_YOUR TASK_: The word "outline" marks the lines you need; copy each of them from the data.

Records from a data source
_____

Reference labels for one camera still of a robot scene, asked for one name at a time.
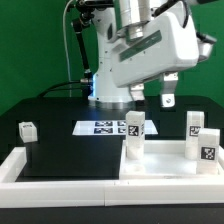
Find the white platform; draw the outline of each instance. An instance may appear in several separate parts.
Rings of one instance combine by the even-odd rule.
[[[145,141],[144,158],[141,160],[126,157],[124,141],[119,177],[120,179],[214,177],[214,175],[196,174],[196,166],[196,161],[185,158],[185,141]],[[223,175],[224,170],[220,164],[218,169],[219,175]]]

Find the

_____

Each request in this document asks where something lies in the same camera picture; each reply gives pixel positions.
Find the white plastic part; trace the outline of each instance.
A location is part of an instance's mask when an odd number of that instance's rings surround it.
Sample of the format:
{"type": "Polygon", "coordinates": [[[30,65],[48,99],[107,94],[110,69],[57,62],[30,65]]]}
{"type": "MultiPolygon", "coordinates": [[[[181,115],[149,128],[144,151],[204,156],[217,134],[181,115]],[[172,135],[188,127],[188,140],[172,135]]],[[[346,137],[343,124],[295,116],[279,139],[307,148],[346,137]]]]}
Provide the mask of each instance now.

_____

_SOLUTION TO THIS PROBLEM_:
Find the white platform; draw the outline of each instance. An instance may appear in several separate parts.
Find the white plastic part; trace the outline of each instance.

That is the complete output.